I wanted to cry again, but I swallowed it down. No. “You’re here to take me in for questioning?” My voice was small, nervous. I didn’t have money for a lawyer.

He shook his head. “Tomorrow.”

“So no leads? No smoking gun?”

“Nope. Here. I brought you some of your clothes.” I recognized my small overnight bag he held out toward me. “I found this on the floor of your closet. I wasn’t sure exactly what you needed. This should hold you until the house is released and you can get everything.”

The thought of him digging around in my closet, god, in my panty drawer, had me blushing. Those big hands pawing through my silk and lace. None of it was fancy, and I always bought from the clearance rack, but I did like cute underthings.

“Thank you.”

“I’m also here to take you home.”

“I can just stay here. I’ve napped on the couch before. It’s comfortable.”

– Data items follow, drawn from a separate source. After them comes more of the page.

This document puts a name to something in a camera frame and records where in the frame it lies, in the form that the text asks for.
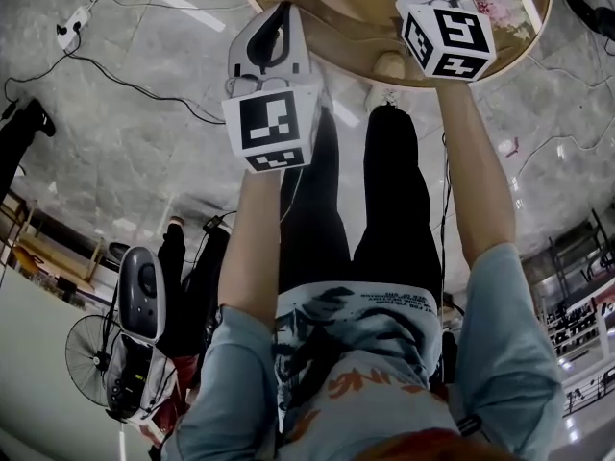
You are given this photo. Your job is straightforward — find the pink flower bouquet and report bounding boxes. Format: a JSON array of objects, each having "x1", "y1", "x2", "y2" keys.
[{"x1": 468, "y1": 0, "x2": 529, "y2": 36}]

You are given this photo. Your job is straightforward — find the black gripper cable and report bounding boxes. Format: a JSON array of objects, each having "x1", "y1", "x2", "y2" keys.
[{"x1": 439, "y1": 132, "x2": 456, "y2": 306}]

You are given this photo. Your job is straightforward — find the black metal rack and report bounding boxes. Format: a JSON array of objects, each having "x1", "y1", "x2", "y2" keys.
[{"x1": 547, "y1": 206, "x2": 615, "y2": 369}]

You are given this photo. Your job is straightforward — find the white power strip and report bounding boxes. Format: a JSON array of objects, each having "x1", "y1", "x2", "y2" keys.
[{"x1": 56, "y1": 7, "x2": 93, "y2": 51}]

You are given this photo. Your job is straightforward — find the white sneaker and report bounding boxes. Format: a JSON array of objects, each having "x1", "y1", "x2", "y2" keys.
[{"x1": 364, "y1": 86, "x2": 401, "y2": 113}]

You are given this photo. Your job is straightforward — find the black trousers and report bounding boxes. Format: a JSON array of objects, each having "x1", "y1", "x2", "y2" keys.
[{"x1": 277, "y1": 105, "x2": 443, "y2": 302}]

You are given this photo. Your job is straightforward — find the black power cable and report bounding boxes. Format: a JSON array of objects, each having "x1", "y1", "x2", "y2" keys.
[{"x1": 4, "y1": 45, "x2": 227, "y2": 127}]

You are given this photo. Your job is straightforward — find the black standing fan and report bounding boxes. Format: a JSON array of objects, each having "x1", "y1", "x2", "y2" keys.
[{"x1": 64, "y1": 314, "x2": 127, "y2": 410}]

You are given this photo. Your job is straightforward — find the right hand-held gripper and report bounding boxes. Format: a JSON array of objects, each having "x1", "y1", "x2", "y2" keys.
[{"x1": 383, "y1": 0, "x2": 497, "y2": 84}]

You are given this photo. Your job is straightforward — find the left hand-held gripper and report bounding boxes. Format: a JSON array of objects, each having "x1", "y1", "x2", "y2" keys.
[{"x1": 221, "y1": 2, "x2": 322, "y2": 174}]

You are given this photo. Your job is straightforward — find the person's left forearm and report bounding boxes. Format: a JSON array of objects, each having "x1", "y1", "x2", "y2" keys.
[{"x1": 218, "y1": 168, "x2": 290, "y2": 328}]

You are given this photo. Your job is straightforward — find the person's right forearm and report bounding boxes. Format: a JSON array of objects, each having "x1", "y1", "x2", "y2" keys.
[{"x1": 434, "y1": 80, "x2": 521, "y2": 274}]

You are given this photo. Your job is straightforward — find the wooden shelf rack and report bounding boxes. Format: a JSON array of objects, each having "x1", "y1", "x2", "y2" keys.
[{"x1": 0, "y1": 187, "x2": 106, "y2": 297}]

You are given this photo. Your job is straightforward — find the light blue printed t-shirt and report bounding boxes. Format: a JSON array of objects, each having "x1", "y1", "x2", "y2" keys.
[{"x1": 162, "y1": 242, "x2": 568, "y2": 461}]

His shrewd gaze took in the space. “It’s not a crime scene, but we’ll be in here tomorrow working the case.”

I glanced around. “Oh.” Right. Of course. They had to investigate all aspects of Erin’s life. Her computer was here. Paperwork. It probably wasn’t good that I stayed here. It could only make things worse for me. Now what was I going to do?

Holding my hands in front of me, I said, “I’m not going to my mother’s. I talked to her, calmed her down. She was worried if I stay with her, people will call or come over. She can’t handle that. You remember what she’s like.” I downplayed it a bit because I didn’t need any more pity where Mom was concerned.

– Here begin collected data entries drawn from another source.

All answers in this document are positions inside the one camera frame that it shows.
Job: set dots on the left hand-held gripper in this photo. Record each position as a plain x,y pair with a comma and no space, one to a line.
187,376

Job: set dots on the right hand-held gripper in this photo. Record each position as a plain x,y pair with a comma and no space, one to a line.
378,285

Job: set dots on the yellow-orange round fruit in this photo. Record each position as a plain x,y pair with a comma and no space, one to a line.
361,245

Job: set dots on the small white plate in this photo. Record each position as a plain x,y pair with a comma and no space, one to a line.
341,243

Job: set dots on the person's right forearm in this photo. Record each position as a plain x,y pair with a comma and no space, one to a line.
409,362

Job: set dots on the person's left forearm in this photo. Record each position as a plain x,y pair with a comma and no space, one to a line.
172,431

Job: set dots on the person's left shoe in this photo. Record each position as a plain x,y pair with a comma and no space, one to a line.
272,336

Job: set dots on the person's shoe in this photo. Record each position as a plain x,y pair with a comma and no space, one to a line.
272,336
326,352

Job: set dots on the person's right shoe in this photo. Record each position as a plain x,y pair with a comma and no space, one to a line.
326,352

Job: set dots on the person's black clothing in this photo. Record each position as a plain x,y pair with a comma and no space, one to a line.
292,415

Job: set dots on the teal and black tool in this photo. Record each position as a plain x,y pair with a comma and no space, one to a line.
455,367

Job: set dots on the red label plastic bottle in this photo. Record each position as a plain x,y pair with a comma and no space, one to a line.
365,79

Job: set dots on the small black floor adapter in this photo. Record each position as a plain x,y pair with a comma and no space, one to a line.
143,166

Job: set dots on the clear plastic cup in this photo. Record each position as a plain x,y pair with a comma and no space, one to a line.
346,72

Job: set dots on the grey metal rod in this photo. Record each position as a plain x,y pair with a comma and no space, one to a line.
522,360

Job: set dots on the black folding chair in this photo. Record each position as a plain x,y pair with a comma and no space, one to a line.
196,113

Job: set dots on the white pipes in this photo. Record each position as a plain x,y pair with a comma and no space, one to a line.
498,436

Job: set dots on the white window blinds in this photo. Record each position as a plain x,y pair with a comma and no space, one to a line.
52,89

He nodded, but didn’t say anything.

“She’s worse now. Her world’s a house of cards, or a house of old newspapers, online purchases and rooms stuffed to the gills with… stuff. One slight change in her routine and she falls apart. I’ve visited a few times since I’ve been back, but not more than a few minutes because it kicks in her anxiety. Our only interaction now is me paying her bills online and talking by phone.”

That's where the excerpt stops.